Predi-Covid

Wer erkrankt wie schwer? Corona-Studie aus Luxemburg gibt Antworten

Mit ihrer Predi-Covid-Studie wollen Wissenschaftler des LIH herausfinden, was die Risikofaktoren für einen schweren Krankheitsverlauf sind – und welche Langzeitsymptome bei Menschen mit milden oder gar keinen Symptomen auftreten können. Hinzu kommt ein Ansatz, der wie Science-Fiction klingt: das Feststellen einer Corona-Infektion per Spracherkennung. Fast 600 Menschen in Luxemburg machen mit.

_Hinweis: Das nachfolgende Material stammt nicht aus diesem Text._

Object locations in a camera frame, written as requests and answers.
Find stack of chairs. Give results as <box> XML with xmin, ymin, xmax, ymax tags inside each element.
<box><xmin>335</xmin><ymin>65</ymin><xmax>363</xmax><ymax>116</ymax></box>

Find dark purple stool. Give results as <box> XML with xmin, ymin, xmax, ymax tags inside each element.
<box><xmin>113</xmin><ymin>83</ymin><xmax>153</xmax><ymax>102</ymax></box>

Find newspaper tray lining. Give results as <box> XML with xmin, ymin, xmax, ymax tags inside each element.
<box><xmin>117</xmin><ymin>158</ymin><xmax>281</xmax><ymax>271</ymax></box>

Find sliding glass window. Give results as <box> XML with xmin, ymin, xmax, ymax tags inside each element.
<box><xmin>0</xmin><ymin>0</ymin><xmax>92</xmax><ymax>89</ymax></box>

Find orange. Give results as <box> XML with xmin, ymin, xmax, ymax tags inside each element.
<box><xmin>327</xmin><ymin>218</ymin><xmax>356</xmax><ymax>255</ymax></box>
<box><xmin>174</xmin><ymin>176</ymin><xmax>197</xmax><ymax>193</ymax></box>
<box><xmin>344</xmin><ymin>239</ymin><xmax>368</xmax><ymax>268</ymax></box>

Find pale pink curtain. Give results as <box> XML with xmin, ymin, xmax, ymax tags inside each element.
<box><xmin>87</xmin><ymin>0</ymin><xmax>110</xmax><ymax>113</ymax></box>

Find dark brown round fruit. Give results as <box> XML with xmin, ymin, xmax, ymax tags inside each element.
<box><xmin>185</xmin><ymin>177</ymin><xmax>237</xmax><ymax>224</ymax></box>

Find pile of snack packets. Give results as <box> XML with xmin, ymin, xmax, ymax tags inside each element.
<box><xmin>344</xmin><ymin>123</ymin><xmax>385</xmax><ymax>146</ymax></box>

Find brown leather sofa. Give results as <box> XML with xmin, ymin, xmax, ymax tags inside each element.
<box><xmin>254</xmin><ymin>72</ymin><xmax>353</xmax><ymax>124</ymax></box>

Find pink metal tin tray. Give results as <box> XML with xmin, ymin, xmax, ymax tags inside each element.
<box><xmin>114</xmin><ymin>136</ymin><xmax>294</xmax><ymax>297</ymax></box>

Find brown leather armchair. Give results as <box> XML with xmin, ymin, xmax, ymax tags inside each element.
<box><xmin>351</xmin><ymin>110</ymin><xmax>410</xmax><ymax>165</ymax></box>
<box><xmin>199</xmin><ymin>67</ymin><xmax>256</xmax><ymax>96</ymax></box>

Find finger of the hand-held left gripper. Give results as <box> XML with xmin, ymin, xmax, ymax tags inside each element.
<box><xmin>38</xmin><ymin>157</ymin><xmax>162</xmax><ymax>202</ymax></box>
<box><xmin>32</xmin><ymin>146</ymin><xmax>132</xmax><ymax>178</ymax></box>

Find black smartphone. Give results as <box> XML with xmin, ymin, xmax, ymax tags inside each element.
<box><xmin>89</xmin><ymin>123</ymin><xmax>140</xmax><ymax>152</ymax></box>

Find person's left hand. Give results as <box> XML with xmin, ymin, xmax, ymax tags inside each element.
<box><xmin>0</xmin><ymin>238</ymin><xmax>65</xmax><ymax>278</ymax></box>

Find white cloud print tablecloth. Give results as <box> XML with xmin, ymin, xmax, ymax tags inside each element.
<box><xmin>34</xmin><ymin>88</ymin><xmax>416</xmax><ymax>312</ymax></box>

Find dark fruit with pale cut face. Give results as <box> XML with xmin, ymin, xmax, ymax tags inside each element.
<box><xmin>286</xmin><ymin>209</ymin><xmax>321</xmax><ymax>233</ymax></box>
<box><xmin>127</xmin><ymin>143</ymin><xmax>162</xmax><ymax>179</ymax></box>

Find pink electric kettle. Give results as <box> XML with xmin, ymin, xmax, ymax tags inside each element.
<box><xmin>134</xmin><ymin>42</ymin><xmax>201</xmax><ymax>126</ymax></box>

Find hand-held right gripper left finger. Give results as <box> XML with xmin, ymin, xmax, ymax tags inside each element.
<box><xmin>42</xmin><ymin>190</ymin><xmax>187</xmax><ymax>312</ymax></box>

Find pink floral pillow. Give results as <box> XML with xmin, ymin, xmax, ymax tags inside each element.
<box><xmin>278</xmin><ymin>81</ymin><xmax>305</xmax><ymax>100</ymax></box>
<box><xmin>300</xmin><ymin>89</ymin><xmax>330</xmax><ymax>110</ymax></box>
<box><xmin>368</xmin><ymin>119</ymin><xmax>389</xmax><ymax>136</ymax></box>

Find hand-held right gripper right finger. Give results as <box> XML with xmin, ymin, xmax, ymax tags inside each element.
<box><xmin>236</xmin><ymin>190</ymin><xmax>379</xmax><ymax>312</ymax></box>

Die Covid-Station im Escher CHEM Ende Oktober

Die Covid-Station im Escher CHEM Ende Oktober Symbolfoto: Editpress/Alain Rischard

„Predi-Covid“ heißt die Studie, mit der Forscher des „Luxembourg Institute of Health“ (LIH) herausfinden wollen, welche Risikofaktoren zu einem schweren Krankheitsverlauf bei einer Corona-Infektion führen können. Das LIH hat am Dienstag erste vorläufige Resultate veröffentlicht. Die lauten: Die Mehrheit der Menschen, die an der Studie teilnahmen, haben nur „wenige oder leichte Symptome“. Zu den Symptomen, die tatsächlich auftraten, gehörten Fieber, Husten, eine Triefnase und Halsschmerzen. Zu den häufigsten Risikofaktoren zählten das Rauchen, Asthma, Diabetes, chronische Herzerkrankungen und Fettleibigkeit.